→ Requirement: Reproduce, from the lines below, exactly the stretch that begins at the line containing "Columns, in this" and ends at the line containing "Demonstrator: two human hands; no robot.", both included.

→ Data shown:
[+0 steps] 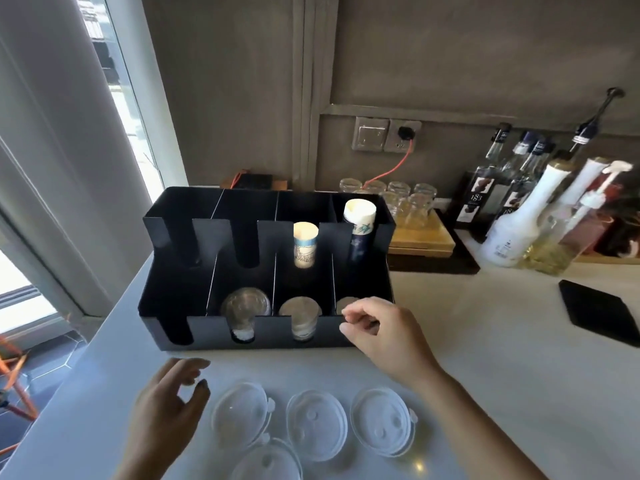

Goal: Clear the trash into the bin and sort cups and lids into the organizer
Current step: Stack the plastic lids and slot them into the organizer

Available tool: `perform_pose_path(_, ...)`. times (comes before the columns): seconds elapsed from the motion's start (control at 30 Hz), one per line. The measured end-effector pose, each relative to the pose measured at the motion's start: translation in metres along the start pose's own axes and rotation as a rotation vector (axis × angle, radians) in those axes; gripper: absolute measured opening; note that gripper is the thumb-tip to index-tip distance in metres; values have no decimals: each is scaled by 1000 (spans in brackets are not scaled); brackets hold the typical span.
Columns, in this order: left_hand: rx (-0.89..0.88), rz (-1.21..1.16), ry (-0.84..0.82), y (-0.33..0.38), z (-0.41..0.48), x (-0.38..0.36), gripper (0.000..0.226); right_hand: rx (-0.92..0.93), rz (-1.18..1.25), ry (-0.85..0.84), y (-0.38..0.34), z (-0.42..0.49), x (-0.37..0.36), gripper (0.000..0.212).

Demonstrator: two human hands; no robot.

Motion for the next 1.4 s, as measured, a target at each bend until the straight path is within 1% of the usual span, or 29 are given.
perform_pose_path(0.07,-64,-13,-104,22,-3,-15,45,-59,-49,-104,12,-14,-14,24)
perform_pose_path(0.1,-91,-4,-153,30,-5,-22,44,-84,-110,-183,18,-21,-22,32)
perform_pose_path(0.17,-103,38,-283,35,-9,-38,57,-123,-244,-342,29,-38,-35,56)
perform_pose_path(0.23,-75,74,-381,30,-11,-52,69,-170,-305,-479,42,-54,-46,83)
perform_pose_path(0.3,-60,108,-441,27,-11,-60,77,-224,-370,-592,55,-71,-55,105)
perform_pose_path(0.33,-62,128,-459,27,-12,-64,80,-245,-412,-635,60,-78,-59,113)
perform_pose_path(0.43,-65,170,-474,24,-10,-70,82,-275,-472,-696,70,-94,-66,126)
perform_pose_path(0.53,-60,213,-457,20,-7,-74,73,-261,-495,-687,73,-100,-73,127)
perform_pose_path(0.6,-58,229,-446,18,-6,-74,66,-243,-506,-649,73,-102,-77,124)
perform_pose_path(0.67,-64,215,-427,17,-5,-72,64,-232,-523,-615,73,-104,-80,120)
perform_pose_path(0.73,-62,162,-428,16,-5,-69,71,-232,-539,-577,74,-105,-80,115)
perform_pose_path(0.8,-64,146,-466,16,-6,-70,83,-241,-533,-533,76,-105,-78,112)
perform_pose_path(0.9,-80,254,-536,20,-7,-77,95,-252,-508,-493,79,-106,-77,111)
perform_pose_path(0.97,-97,318,-541,21,-6,-79,93,-259,-492,-472,81,-107,-76,111)
perform_pose_path(1.07,-102,351,-529,19,-4,-80,87,-275,-477,-432,83,-106,-71,109)
perform_pose_path(1.17,-106,372,-485,18,-4,-77,85,-282,-482,-351,82,-103,-61,106)
perform_pose_path(1.23,-99,404,-447,16,-3,-73,86,-292,-430,-272,81,-102,-54,104)
perform_pose_path(1.3,-95,433,-426,15,-3,-70,85,-301,-325,-206,78,-103,-49,101)
perform_pose_path(1.4,-99,475,-422,14,-5,-69,83,-275,-194,-167,65,-100,-52,96)
Point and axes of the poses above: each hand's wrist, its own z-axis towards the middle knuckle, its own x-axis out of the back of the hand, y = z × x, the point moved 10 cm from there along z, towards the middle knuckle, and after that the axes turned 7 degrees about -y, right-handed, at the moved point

→ Solution to this exercise:
Columns, in this order: left_hand: rx (-0.89..0.88), rz (-1.21..1.16), ry (-0.84..0.82), y (-0.33..0.38), z (-0.41..0.48), x (-0.38..0.36), gripper (0.000..0.226); right_hand: rx (-0.92..0.93), rz (-1.18..1.25), ry (-0.85..0.84), y (-0.38..0.34), z (-0.42..0.49), x (-0.37..0.36), gripper (0.000..0.212).

Demonstrator: two human hands; no robot.

The exercise is fully answered.